A lull in contract activity in the Midwest and West due to insufficient supply dragged pending home sales in January down to their lowest level in a year.
The National Association of Realtors reports its Pending Home Sales Index (PHSI) fell 2.8% last month to 106.4. While that reading is 0.4% above a year ago, it's the lowest since then.
But lower inventories wasn't the only problem home shoppers face.
"The significant shortage of listings last month along with deteriorating affordability as the result of higher home prices and mortgage rates kept many would-be buyers at bay," said NAR Chief Economist Lawrence Yun. "Buyer traffic is easily outpacing seller traffic in several metro areas and is why homes are selling at a much faster rate than a year ago. Most notably in the West, it's not uncommon to see a home come off the market within a month."
Interest in buying a home is the highest it has been since the Great Recession, according to Yun.

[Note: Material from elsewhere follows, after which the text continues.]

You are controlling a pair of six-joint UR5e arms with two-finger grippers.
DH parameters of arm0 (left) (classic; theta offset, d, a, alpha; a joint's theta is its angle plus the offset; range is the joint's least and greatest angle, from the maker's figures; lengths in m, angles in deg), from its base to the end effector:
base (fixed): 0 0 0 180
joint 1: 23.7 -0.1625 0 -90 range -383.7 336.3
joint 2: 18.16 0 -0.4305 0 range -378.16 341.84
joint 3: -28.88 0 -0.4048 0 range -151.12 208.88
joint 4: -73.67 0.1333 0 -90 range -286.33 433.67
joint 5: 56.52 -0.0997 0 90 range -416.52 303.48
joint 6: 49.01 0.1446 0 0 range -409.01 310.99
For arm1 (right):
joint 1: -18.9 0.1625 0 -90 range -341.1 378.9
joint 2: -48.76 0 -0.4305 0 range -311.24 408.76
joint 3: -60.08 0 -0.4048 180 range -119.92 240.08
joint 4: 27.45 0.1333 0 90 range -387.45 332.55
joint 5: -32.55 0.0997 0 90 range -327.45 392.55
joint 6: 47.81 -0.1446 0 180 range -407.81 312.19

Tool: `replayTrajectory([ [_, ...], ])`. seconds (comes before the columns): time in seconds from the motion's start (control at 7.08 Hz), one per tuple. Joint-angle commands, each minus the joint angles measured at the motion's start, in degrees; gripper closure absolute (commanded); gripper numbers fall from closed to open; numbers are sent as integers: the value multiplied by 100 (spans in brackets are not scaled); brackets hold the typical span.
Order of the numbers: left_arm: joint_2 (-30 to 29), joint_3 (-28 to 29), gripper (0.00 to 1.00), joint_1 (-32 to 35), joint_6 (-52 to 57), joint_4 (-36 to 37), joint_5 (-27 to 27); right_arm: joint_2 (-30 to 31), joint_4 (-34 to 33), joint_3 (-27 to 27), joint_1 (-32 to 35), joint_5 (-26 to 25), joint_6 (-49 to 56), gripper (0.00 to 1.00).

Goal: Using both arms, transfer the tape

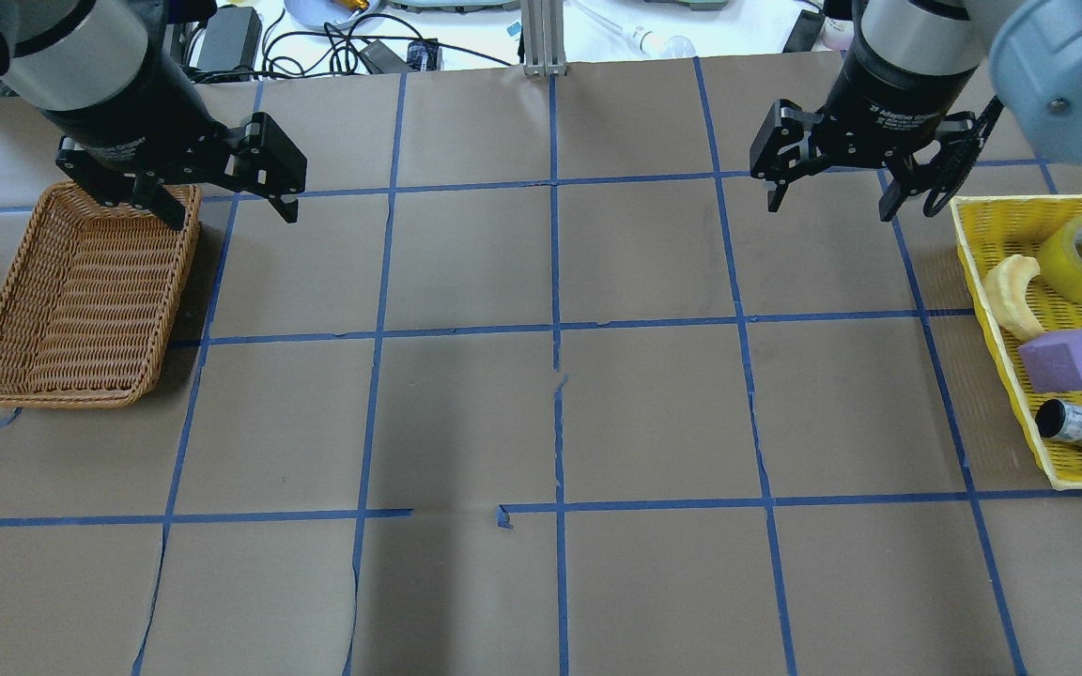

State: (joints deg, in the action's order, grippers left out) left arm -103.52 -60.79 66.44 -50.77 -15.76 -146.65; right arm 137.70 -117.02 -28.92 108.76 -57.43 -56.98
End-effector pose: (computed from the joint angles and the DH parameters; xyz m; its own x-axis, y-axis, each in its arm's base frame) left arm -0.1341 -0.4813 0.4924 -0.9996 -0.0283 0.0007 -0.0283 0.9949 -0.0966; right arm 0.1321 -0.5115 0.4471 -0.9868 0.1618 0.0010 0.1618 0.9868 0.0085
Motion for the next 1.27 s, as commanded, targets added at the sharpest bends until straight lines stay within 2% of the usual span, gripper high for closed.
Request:
replayTrajectory([
  [0.0,-25,-7,0,-5,0,13,13,8,18,-4,-13,-2,-6,0],
  [1.13,-51,11,0,-22,79,206,22,52,167,-3,-21,33,12,0],
])
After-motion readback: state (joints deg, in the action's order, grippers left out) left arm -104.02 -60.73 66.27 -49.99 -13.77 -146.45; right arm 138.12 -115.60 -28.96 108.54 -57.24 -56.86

Households are feeling more confident about their financial situation, job growth is strong in most of the country and the stock market has seen record gains in recent months.
While these factors bode well for increased sales in coming months, buyers are dealing with challenging supply shortages that continue to run up prices in many areas.
"January's accelerated price appreciation is concerning because it's over double the pace of income growth and mortgage rates are up considerably from six months ago," said Yun. "Especially in the most expensive markets, prospective buyers will feel this squeeze to their budget and will likely have to come up with additional savings or compromise on home size or location."
- The PHSI in the Northeast rose 2.3% to 98.7 in January, and is now 3.6% above a year ago.
- In the Midwest the index was down 5.0% to 99.5, and is now 3.8% lower than January 2016.
- Pending home sales in the South inched up 0.4% to a reading of 122.5 and are now 2.0% higher than they were a year earlier.
- The index dropped 9.8% in the West to 94.6, for a year-over-year decline of 0.4%.
Existing-home sales this year are projected to rise 2.2% from 2016 to around 5.57 million. The national median existing-home price the point at which half the homes sell for more and half for less this is expected to rise around 4%. Last year, sales were up 3.8% and prices jumped 5.1%.
"Sales got off to a fantastic start in January,” said Yun, “but last month's retreat in contract signings indicates that activity will likely be choppy in coming months as buyers compete for the meager number of listings in their price range."